• Action item: Use the entries below and reproduce exactly the lines from the one containing "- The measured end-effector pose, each" down to the one containing "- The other", both of them included.

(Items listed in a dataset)
_____

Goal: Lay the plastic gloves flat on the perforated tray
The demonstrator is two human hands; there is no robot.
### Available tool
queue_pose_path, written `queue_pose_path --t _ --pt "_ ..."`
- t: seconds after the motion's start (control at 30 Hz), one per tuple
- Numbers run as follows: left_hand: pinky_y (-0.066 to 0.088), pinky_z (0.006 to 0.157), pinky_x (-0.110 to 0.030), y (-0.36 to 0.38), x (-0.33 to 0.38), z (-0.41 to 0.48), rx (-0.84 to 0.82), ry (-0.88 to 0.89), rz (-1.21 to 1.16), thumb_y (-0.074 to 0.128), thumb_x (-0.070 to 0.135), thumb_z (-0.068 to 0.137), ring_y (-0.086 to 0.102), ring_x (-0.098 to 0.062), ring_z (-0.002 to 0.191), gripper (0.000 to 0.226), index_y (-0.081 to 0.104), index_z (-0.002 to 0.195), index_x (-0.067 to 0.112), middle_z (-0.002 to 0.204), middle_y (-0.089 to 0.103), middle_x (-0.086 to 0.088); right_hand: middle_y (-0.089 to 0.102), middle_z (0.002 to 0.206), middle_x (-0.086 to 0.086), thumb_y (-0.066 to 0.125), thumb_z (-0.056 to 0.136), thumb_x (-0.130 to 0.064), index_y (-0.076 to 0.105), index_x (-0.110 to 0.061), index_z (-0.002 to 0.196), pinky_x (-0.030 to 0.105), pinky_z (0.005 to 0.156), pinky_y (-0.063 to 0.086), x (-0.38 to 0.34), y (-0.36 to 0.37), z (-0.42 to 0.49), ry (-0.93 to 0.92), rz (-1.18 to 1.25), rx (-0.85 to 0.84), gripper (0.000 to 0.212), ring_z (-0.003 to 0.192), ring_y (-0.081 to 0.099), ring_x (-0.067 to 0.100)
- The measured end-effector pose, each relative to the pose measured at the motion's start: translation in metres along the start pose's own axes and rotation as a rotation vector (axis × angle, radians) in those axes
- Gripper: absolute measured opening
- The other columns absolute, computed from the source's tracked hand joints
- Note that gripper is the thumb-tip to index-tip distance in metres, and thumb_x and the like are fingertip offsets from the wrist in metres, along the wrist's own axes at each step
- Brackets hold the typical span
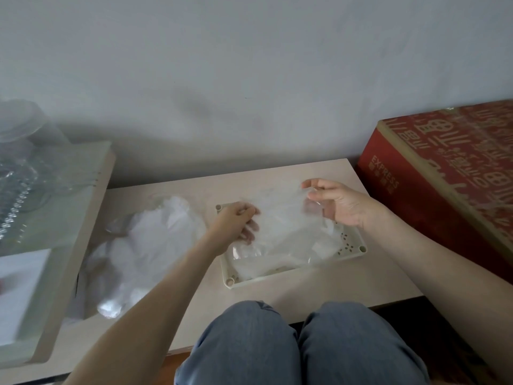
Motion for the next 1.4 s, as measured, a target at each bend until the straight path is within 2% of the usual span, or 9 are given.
queue_pose_path --t 0.1,0.2,0.33,0.73,0.9,1.0,1.1,1.27,1.4 --pt "0.046 0.039 -0.023 0.007 -0.009 0.002 0.045 -0.015 -0.021 0.041 0.013 0.102 0.054 -0.014 0.039 0.019 0.059 0.100 0.009 0.067 0.059 -0.008 0.057 0.072 0.003 0.064 0.074 -0.005 0.059 -0.011 0.101 0.040 0.078 0.058 0.005 -0.002 0.002 0.024 -0.005 0.013 0.029 0.067 0.065 0.015" --pt "0.044 0.038 -0.021 0.010 -0.017 0.005 0.129 -0.074 -0.103 0.039 0.012 0.103 0.050 -0.014 0.037 0.020 0.057 0.107 0.006 0.072 0.058 -0.010 0.054 0.069 0.002 0.063 0.079 -0.006 0.059 -0.010 0.104 0.031 0.053 0.056 0.008 -0.006 0.002 0.038 -0.009 0.055 0.026 0.056 0.059 0.013" --pt "0.043 0.038 -0.022 0.012 -0.024 0.009 0.175 -0.144 -0.203 0.037 0.012 0.103 0.049 -0.013 0.035 0.019 0.054 0.107 0.004 0.072 0.055 -0.011 0.059 0.079 0.002 0.060 0.090 -0.008 0.059 -0.012 0.113 0.024 0.046 0.049 0.014 -0.015 0.004 0.088 -0.074 0.130 0.024 0.060 0.060 0.009" --pt "0.049 0.044 -0.029 0.015 -0.033 0.013 0.249 -0.234 -0.308 0.024 0.001 0.096 0.050 -0.020 0.044 0.026 0.046 0.107 0.008 0.073 0.053 -0.012 0.064 0.100 0.012 0.065 0.077 -0.025 0.054 -0.010 0.118 0.030 0.066 0.060 0.025 -0.014 0.010 0.081 0.083 0.135 0.045 0.079 0.070 0.023" --pt "0.050 0.039 -0.027 0.013 -0.031 0.012 0.250 -0.221 -0.320 0.024 0.006 0.100 0.052 -0.017 0.041 0.023 0.045 0.108 0.007 0.076 0.054 -0.011 0.070 0.096 0.006 0.091 0.048 -0.046 0.039 -0.027 0.132 0.030 0.077 0.054 0.034 -0.010 0.008 0.129 -0.059 0.067 0.100 0.082 0.068 0.019" --pt "0.044 0.036 -0.023 0.013 -0.028 0.011 0.217 -0.201 -0.379 0.022 0.004 0.099 0.049 -0.014 0.037 0.023 0.044 0.106 0.007 0.072 0.050 -0.009 0.063 0.103 0.003 0.070 0.083 -0.024 0.014 -0.031 0.147 0.018 0.076 0.049 0.036 0.003 0.000 0.146 -0.252 0.029 0.086 0.095 0.063 0.016" --pt "0.038 0.036 -0.019 0.016 -0.020 0.009 0.212 -0.192 -0.516 0.023 0.004 0.101 0.044 -0.010 0.032 0.021 0.043 0.096 0.010 0.067 0.046 -0.006 0.046 0.124 0.002 0.067 0.086 -0.011 0.006 -0.038 0.149 0.022 0.084 0.036 0.037 0.014 -0.001 0.117 -0.417 0.050 0.092 0.121 0.043 0.008" --pt "0.041 0.038 -0.019 0.022 0.003 0.004 0.182 -0.134 -0.632 0.028 0.002 0.100 0.041 -0.009 0.034 0.021 0.048 0.098 0.010 0.061 0.050 -0.004 0.062 0.108 0.008 0.069 0.080 0.006 0.009 -0.031 0.148 0.032 0.084 0.055 0.038 0.023 0.001 -0.006 -0.287 0.033 0.098 0.094 0.067 0.022" --pt "0.041 0.039 -0.020 0.018 0.005 0.000 0.223 -0.120 -0.576 0.025 0.003 0.101 0.041 -0.013 0.036 0.021 0.045 0.097 0.011 0.068 0.048 -0.009 0.064 0.077 0.012 0.066 0.083 0.006 0.019 -0.023 0.146 0.035 0.065 0.057 0.032 0.018 -0.005 0.016 -0.273 0.057 0.084 0.065 0.065 0.025"
Point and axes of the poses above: each hand's wrist, its own z-axis towards the middle knuckle, its own y-axis out of the palm, x = y × z, the point moved 3 cm from there along z, towards the middle knuckle
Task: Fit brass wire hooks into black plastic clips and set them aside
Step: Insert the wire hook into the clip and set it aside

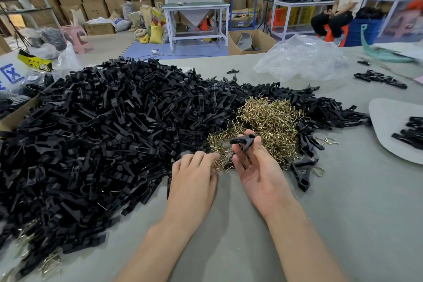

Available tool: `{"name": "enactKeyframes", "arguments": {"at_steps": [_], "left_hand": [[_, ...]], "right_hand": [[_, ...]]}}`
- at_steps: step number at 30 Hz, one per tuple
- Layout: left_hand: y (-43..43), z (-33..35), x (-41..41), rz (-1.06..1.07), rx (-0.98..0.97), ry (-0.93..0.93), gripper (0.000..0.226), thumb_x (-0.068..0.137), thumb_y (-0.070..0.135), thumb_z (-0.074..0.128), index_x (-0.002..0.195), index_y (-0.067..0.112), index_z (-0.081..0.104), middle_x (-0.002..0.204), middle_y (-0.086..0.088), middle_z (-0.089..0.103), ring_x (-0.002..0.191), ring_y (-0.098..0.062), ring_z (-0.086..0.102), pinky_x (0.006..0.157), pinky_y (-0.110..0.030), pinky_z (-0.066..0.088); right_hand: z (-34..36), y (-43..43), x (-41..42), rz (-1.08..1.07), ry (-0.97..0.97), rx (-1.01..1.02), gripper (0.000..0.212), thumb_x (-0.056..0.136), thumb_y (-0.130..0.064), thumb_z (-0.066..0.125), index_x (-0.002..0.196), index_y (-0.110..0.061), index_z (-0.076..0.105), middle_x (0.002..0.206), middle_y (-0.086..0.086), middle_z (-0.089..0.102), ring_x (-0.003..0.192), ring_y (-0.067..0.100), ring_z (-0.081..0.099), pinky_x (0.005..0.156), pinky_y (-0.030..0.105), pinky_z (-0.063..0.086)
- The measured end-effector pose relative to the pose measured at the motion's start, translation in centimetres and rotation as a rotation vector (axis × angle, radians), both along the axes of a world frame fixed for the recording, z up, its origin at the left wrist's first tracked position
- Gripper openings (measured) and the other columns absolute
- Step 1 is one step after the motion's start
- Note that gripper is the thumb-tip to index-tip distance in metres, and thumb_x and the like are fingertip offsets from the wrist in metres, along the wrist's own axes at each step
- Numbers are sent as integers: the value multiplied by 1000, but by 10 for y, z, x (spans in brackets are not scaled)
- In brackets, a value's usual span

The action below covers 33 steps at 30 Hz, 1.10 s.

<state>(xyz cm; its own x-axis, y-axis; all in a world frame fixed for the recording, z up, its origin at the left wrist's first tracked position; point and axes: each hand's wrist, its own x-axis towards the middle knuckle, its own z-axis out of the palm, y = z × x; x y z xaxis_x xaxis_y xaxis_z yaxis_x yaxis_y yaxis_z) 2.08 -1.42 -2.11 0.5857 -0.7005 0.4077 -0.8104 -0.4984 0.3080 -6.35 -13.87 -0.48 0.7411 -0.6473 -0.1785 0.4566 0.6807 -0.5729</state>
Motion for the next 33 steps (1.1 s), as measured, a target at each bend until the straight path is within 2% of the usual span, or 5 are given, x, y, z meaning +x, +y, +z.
{"name": "enactKeyframes", "arguments": {"at_steps": [8,15,23,29,33], "left_hand": [[4,0,5,33,48,-29,24,99,39,54,117,28,65,105,6,59,106,-18,55,95,-34,36],[5,1,6,26,-9,-125,8,97,27,56,98,26,64,91,10,60,90,-17,59,83,-34,43],[10,1,13,-1,23,-183,37,80,3,76,110,23,69,90,6,63,84,-23,61,73,-36,48],[14,9,16,-51,-216,161,26,100,5,51,114,25,61,105,12,60,99,-7,56,84,-19,42],[15,15,11,39,-484,500,21,104,18,49,98,37,59,91,19,64,77,1,59,69,-11,43]], "right_hand": [[-2,0,2,-1,31,-6,27,93,-30,58,111,-15,71,89,4,76,75,11,71,66,24,61],[-1,0,0,1,32,-4,26,99,-29,54,113,-14,70,89,6,76,76,12,70,67,24,61],[-2,-1,1,1,36,2,26,95,-29,57,111,-14,71,89,5,76,75,12,72,66,25,62],[-3,0,3,15,50,-24,26,82,-33,66,97,-18,80,93,5,76,76,14,73,64,27,61],[0,5,3,125,76,-115,25,84,-33,64,98,-19,81,99,5,75,88,18,72,72,33,61]]}}
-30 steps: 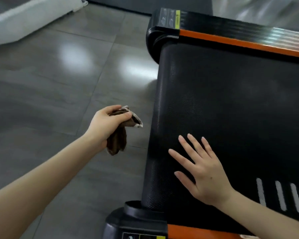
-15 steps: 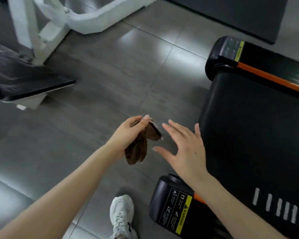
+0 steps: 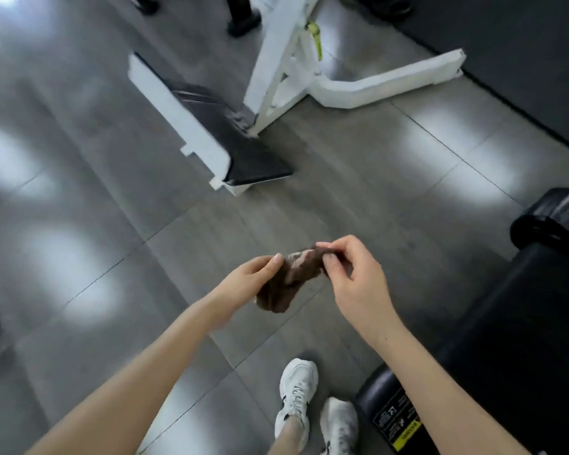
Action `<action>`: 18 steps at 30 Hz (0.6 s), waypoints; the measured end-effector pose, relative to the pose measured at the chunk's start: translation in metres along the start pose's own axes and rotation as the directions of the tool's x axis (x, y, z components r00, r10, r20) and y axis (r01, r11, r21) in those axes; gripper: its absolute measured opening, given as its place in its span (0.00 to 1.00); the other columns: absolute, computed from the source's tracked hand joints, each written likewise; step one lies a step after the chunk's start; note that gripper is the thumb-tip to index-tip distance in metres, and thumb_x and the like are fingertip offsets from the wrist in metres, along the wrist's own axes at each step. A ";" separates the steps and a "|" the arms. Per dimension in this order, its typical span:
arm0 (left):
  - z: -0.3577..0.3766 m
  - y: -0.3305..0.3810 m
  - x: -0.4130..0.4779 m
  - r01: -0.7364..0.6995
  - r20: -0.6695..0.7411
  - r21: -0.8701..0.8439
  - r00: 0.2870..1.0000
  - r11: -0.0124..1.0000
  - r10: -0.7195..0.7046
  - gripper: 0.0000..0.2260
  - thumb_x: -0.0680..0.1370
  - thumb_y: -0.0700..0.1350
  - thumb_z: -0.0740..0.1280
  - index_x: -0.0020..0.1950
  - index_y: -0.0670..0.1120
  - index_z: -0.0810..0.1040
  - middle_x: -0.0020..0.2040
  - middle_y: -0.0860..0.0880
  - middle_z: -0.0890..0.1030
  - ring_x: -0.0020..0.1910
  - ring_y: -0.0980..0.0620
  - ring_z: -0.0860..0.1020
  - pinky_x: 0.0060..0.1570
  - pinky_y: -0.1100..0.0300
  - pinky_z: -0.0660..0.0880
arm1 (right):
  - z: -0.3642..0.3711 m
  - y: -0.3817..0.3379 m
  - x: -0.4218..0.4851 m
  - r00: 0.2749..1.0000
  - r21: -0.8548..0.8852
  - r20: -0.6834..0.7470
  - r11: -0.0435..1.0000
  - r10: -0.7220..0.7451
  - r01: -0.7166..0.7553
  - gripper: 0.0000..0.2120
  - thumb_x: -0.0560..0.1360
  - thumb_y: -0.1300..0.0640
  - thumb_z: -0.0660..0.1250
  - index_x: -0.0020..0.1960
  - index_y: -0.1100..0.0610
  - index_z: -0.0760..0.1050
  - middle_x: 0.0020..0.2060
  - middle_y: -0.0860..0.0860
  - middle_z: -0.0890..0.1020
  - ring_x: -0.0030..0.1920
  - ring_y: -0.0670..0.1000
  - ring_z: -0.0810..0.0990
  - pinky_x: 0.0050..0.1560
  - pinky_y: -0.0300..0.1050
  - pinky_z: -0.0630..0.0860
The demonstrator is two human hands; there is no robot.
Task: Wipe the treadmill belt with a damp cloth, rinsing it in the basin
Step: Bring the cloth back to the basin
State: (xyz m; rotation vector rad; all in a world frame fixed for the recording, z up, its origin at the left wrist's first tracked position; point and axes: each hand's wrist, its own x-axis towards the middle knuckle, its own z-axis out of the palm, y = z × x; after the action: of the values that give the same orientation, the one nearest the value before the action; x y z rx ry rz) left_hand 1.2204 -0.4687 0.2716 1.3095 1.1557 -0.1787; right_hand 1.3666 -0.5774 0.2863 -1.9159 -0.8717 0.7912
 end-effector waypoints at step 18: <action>-0.218 -0.111 -0.194 -0.097 -0.711 0.273 0.650 0.957 0.269 0.23 0.66 0.63 0.68 0.57 0.55 0.81 0.58 0.56 0.78 0.57 0.52 0.75 0.55 0.61 0.66 | 0.206 -0.221 -0.015 0.819 -0.118 0.567 0.975 -0.090 0.189 0.07 0.75 0.60 0.67 0.40 0.50 0.74 0.33 0.43 0.79 0.40 0.46 0.78 0.45 0.49 0.75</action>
State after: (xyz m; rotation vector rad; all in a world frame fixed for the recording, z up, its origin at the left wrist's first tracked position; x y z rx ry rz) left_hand 0.9313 -0.4212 0.3795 1.7585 1.7094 0.4559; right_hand 1.1377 -0.4138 0.3968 -1.7504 -1.4618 1.2548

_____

• Result for this task:
- The measured end-effector pose, each relative to the pose measured at the motion's start: translation in metres along the start pose's own axes and rotation as a rotation vector (axis × angle, radians) in those axes
- Gripper: absolute measured opening
- The other columns absolute, computed from the source's tracked hand joints

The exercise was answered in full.